The tradition of excellence was carried on by head coach Kim Ciarrocca, who was a member of the Owls' 1988 national championship club and guided her 1997 team into the NCAA Final Four. Temple's women's lacrosse is currently coached by Bonnie Rosen, leading the team since 2007. Rosen is a 2010 US Lacrosse Hall of Fame inductee. The program won the NCAA National Championship in both 1984 and 1988, and has made 18 all-time appearances in the NCAA Tournament. The Owls won five A-10 Championships during their 15 years in the league, most recently in 2008. In the 2021, Temple made their first NCAA Tournament appearance in 13 years.
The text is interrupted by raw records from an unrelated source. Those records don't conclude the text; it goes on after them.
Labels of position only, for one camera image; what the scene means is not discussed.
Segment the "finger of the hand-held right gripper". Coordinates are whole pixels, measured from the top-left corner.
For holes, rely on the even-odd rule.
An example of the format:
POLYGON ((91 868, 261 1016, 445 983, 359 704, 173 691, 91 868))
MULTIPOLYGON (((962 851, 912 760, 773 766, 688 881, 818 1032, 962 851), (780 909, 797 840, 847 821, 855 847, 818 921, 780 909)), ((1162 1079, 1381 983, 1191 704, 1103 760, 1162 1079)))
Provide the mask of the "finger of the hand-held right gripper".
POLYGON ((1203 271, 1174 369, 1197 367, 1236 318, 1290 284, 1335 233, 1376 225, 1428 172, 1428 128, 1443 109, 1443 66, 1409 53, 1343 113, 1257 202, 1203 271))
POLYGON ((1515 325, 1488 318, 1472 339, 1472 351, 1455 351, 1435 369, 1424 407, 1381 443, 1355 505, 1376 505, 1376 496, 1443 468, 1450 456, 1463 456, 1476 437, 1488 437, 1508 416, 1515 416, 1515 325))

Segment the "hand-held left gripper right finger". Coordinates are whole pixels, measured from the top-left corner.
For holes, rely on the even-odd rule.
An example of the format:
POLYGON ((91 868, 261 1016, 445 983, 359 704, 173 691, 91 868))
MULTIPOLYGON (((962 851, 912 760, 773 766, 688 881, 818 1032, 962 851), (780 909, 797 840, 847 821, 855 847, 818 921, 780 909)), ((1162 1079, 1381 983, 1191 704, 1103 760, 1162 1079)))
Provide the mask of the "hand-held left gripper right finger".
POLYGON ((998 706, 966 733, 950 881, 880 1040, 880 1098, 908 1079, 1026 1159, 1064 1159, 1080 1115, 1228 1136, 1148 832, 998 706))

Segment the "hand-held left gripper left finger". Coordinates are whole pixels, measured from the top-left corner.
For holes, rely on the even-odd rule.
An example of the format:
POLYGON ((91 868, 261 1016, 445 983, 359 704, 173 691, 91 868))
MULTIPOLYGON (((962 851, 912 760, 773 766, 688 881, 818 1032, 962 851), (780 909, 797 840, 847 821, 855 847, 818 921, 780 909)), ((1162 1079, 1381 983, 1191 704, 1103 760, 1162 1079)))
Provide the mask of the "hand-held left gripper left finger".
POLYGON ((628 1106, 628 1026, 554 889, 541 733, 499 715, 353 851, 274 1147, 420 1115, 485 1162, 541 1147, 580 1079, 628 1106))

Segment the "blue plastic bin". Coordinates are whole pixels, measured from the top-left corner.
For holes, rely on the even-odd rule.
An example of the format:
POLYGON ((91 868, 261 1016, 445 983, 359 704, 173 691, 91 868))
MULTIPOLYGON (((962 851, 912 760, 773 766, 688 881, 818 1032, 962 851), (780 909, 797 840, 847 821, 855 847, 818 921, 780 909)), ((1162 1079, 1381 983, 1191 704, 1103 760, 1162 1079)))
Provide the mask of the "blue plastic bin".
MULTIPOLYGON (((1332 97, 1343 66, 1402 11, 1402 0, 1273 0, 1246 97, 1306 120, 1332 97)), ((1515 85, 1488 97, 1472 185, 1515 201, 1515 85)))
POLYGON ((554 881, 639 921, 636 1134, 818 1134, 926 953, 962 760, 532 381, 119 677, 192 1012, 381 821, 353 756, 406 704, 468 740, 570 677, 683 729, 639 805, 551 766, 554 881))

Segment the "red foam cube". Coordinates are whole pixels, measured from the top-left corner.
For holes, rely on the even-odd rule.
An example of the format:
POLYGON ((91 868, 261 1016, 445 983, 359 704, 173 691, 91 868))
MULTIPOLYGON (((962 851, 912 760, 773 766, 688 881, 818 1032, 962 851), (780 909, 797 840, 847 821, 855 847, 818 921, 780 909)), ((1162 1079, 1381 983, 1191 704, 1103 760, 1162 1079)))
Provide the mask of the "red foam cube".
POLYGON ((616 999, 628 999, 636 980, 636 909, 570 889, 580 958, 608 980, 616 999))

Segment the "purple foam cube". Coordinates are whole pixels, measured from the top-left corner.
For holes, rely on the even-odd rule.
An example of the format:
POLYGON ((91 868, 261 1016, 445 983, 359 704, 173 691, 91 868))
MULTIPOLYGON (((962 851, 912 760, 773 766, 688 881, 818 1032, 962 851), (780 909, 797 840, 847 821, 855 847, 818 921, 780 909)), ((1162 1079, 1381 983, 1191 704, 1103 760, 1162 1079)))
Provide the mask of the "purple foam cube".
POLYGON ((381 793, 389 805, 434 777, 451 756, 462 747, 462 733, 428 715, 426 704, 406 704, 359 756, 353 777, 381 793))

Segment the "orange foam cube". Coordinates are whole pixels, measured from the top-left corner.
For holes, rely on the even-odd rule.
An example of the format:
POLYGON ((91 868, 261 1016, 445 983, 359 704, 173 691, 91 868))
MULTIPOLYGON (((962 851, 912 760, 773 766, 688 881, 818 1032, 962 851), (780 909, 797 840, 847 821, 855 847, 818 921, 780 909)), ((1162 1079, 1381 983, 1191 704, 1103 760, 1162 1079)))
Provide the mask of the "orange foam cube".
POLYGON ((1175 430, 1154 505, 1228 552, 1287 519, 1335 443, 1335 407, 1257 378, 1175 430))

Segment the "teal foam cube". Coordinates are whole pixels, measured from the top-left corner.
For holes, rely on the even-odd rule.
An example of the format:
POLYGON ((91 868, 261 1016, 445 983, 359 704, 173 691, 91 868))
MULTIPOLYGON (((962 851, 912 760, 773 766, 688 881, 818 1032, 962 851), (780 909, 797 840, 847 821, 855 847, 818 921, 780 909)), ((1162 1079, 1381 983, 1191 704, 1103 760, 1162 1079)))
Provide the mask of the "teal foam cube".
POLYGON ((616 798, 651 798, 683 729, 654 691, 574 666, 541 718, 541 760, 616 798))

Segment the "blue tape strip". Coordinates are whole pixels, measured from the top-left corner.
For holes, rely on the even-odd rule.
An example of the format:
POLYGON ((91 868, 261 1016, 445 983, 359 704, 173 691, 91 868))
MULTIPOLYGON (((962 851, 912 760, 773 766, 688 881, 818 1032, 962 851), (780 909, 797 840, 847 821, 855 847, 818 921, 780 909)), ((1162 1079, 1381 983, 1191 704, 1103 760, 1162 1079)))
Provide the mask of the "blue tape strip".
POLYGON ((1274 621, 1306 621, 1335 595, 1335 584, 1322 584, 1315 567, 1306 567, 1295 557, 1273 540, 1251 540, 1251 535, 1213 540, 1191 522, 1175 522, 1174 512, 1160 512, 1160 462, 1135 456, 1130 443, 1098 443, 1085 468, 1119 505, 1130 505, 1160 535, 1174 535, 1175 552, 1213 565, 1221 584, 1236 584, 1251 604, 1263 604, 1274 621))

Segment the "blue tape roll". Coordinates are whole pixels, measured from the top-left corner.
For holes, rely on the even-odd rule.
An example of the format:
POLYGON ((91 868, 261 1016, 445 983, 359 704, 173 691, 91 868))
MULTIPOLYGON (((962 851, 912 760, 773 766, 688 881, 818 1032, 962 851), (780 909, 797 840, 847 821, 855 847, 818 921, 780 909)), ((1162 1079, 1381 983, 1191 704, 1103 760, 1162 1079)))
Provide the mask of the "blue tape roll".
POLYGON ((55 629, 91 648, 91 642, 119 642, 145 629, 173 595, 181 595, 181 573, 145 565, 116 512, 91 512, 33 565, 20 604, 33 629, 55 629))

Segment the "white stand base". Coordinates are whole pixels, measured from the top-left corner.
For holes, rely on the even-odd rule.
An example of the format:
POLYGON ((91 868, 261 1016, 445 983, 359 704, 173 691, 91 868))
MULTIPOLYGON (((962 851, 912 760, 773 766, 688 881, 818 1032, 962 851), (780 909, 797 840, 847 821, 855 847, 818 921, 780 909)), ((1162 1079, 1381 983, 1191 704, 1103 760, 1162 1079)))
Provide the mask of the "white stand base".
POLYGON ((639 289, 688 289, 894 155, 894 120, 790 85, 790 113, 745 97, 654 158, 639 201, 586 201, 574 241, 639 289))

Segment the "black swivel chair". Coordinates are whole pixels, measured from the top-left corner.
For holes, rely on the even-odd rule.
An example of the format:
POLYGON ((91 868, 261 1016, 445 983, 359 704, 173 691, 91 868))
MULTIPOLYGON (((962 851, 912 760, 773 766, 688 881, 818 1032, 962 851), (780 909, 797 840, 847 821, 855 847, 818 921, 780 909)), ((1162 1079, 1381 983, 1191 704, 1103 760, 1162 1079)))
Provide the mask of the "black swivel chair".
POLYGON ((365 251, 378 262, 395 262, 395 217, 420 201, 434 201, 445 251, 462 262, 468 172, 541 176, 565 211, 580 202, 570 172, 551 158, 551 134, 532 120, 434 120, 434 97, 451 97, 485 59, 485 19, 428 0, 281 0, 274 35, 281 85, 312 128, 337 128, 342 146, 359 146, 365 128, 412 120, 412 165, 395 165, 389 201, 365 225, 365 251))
Rosen achieved her 200th win as a head coach in 2022.

===Rowing===
Rowing team is coached by Rebecca Smith Grzybowski, entering her second season as head coach in 2013–14. The program's women's varsity 8 earned gold medals at the 1994 and 1996 Dad Vail Regattas, and the varsity 8 earned a silver medal at the 2006 Atlantic 10 Championships.

===Soccer===
Women's soccer team played its first season in 1981. The Owls advanced to the Atlantic 10 Tournament three times (1993, 1994 and 1995).

===Softball===
Temple's softball team was coached by Joe DiPietro, who entered his sixth season in 2013–14. DiPietro coached the Owls to a school-record 32 wins and school-record 90 Home Runs in the 2013 season. The program made one appearance in the NCAA Tournament in 2004 after winning the Atlantic 10 Championship. In 2014, Temple University eliminated the program in a budget-cutting move.

===Tennis===
Temple's women's tennis team is coached by Steve Mauro, entering his sixth season as women's coach in 2015–16. The women's program won four Atlantic 10 Championships (1994, 1995, 2003, 2008).

===Volleyball===
The Temple's volleyball team was led by one of the "architects of the game," Bob Bertucci for 16 years until his retirement in 2010. Temple's volleyball team is currently coached by Linda Hampton-Keith, taking over in December 2021. The program has made four NCAA Tournament appearances (1987, 1988, 1989, 2002), and advanced to the NCAA Sweet Sixteen in 2002. The Owls were also A-10 Champions in each of those four seasons.

==Program cuts==
In 2013, Temple announced the school would eliminate the following seven athletic teams: Softball, baseball, women's rowing, men's rowing (a non-NCAA sport), men's gymnastics, and both men's indoor and outdoor track and field. The school said they no longer chose to field 24 teams and cited Title IX, facility needs, and student welfare. Several months after that announcement, the city of Philadelphia agreed to pay for the renovation of Temple's former boathouse, leading Temple to immediately reinstate rowing as a varsity sport for both sexes.